TiDB supports optimizer hints, which are based on the comment-like syntax introduced in MySQL 5.7. For example, one of the common syntaxes is /*+ HINT_NAME([t1_name [, t2_name] ...]) */. Use of optimizer hints is recommended in cases where the TiDB optimizer selects a less optimal query plan.

Syntax

Optimizer hints are case insensitive and specified within /*+ ... */ comments following the SELECT, UPDATE or DELETE keyword in a SQL statement. Optimizer hints are not currently supported for INSERT statements.

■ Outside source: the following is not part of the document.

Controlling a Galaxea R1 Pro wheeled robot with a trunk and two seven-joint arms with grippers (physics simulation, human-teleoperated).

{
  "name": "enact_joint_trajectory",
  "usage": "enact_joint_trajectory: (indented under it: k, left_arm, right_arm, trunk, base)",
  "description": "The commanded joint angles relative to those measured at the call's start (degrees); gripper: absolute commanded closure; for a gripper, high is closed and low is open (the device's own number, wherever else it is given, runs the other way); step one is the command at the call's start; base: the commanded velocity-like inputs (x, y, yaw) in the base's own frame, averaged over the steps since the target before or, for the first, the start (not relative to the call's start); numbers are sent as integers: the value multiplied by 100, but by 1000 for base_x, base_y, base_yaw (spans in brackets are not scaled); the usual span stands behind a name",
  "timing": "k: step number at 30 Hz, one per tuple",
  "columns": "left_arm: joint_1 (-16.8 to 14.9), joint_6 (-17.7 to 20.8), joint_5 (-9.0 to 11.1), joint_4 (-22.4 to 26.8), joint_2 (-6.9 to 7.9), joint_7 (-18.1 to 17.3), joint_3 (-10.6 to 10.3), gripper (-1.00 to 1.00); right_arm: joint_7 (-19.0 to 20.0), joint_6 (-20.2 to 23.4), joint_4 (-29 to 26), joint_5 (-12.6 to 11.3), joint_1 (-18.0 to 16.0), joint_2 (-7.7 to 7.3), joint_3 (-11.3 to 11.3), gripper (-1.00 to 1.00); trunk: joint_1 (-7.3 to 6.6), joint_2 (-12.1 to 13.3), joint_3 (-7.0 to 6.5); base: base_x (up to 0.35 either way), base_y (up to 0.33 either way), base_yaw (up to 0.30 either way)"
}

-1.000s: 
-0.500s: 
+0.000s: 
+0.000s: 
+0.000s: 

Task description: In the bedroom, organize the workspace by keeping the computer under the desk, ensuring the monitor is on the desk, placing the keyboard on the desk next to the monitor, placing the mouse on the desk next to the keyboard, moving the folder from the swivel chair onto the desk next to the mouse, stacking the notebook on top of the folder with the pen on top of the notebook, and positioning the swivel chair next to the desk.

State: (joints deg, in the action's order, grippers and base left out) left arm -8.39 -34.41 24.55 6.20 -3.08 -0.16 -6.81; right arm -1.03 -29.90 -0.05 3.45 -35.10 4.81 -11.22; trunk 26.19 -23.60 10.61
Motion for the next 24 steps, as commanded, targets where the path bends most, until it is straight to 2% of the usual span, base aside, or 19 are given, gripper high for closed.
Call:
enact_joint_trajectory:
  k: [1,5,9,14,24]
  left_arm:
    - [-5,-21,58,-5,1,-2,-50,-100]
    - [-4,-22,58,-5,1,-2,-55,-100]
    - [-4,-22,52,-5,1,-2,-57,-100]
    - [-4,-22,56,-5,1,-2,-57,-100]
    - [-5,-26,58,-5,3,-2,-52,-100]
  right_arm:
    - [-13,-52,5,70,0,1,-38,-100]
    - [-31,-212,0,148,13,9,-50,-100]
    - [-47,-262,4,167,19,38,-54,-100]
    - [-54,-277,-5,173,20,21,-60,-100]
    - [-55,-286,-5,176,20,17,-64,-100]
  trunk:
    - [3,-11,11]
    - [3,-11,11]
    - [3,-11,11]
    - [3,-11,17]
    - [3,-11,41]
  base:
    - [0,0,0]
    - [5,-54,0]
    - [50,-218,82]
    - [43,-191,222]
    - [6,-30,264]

Multiple hints can be specified by separating with commas. For example, the following query uses three different hints:

SELECT /*+ USE_INDEX(t1, idx1), HASH_AGG(), HASH_JOIN(t1) */ count(*) FROM t t1, t t2 WHERE t1.a = t2.b;

How optimizer hints affect query execution plans can be observed in the output of EXPLAIN and EXPLAIN ANALYZE.

An incorrect or incomplete hint will not result in a statement error. This is because hints are intended to have only a hint (suggestion) semantic to query execution. Similarly, TiDB will at most return a warning if a hint is not applicable.

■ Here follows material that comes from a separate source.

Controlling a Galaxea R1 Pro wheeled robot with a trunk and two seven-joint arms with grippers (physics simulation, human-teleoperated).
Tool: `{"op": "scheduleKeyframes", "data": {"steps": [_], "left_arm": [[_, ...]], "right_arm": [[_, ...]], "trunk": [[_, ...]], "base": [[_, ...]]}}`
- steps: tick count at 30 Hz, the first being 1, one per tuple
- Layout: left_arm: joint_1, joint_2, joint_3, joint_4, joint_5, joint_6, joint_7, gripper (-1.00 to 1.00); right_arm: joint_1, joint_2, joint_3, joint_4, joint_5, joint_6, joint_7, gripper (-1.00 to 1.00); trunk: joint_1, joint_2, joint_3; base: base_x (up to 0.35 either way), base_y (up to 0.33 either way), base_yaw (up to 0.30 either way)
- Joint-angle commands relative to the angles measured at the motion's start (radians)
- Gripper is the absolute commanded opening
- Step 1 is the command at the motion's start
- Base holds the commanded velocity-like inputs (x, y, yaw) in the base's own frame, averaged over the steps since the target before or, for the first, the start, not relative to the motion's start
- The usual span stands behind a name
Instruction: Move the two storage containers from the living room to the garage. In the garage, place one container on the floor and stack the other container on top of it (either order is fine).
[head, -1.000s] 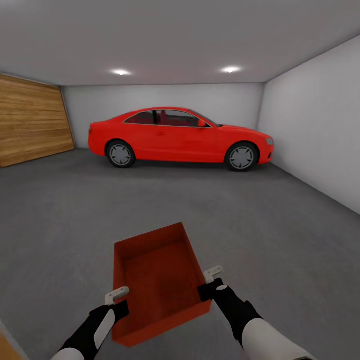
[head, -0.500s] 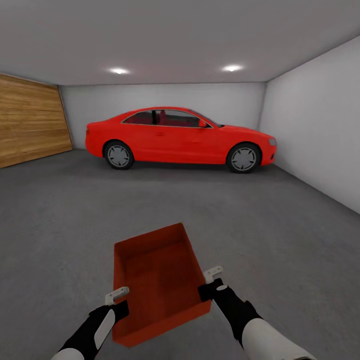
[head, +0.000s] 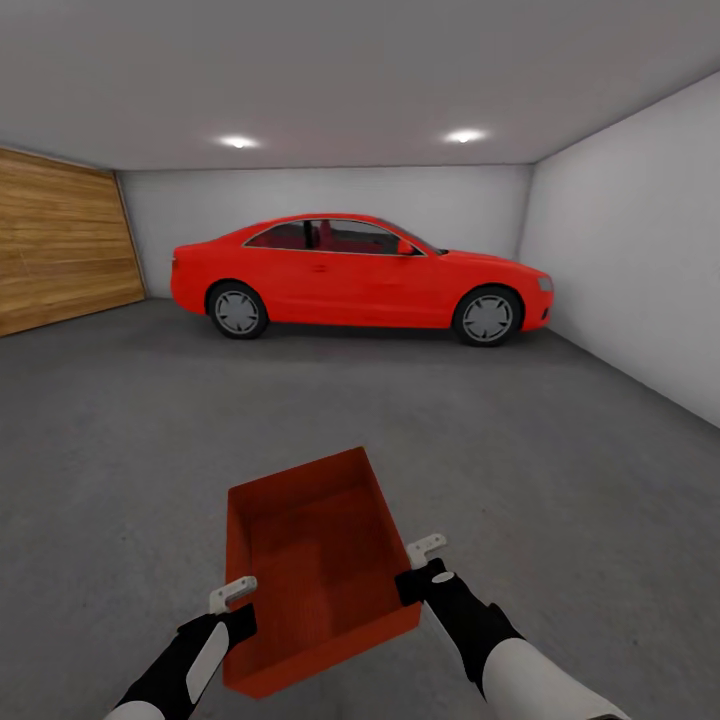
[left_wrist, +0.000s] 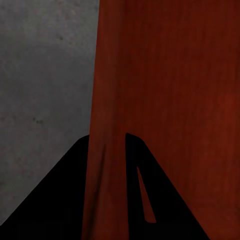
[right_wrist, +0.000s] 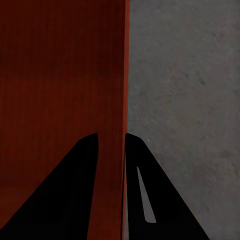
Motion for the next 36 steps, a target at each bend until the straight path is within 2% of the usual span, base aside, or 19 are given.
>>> {"op": "scheduleKeyframes", "data": {"steps": [1, 11, 12, 36], "left_arm": [[0.000, -0.001, 0.002, -0.002, 0.015, 0.005, 0.009, -1.00], [-0.001, -0.001, 0.002, -0.002, 0.015, 0.005, 0.008, -1.00], [-0.001, -0.001, 0.002, -0.002, 0.015, 0.005, 0.008, -1.00], [-0.001, 0.000, 0.002, -0.003, 0.015, 0.005, 0.008, -1.00]], "right_arm": [[0.000, 0.000, 0.009, -0.003, 0.005, 0.008, 0.003, -1.00], [0.000, 0.000, 0.008, -0.003, 0.006, 0.008, 0.003, -1.00], [0.000, 0.000, 0.017, -0.003, -0.015, 0.008, 0.003, -1.00], [0.000, 0.000, 0.017, -0.003, -0.015, 0.007, 0.003, -1.00]], "trunk": [[0.000, 0.000, -0.001], [0.000, 0.000, -0.001], [0.000, 0.000, -0.001], [0.000, 0.000, 0.017]], "base": [[0.000, 0.000, 0.000], [0.000, 0.000, -0.021], [0.000, 0.000, -0.193], [0.000, 0.000, -0.271]]}}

Currently, TiDB supports two categories of hints, which are different in scope. The first category of hints takes effect in the scope of query blocks, such as /*+ HASH_AGG() */; the second category of hints takes effect in the whole query, such as /*+ MEMORY_QUOTA(1024 MB)*/.

Each query or sub-query in a statement corresponds to a different query block, and each query block has its own name. For example:

SELECT * FROM (SELECT * FROM t) t1, (SELECT * FROM t) t2;

The above query statement has three query blocks: the outermost SELECT corresponds to the first query block, whose name is sel_1; the two SELECT sub-queries correspond to the second and the third query block, whose names are sel_2 and sel_3, respectively. The sequence of the numbers is based on the appearance of SELECT from left to right. If you replace the first SELECT with DELETE or UPDATE, then the corresponding query block names are del_1 or upd_1.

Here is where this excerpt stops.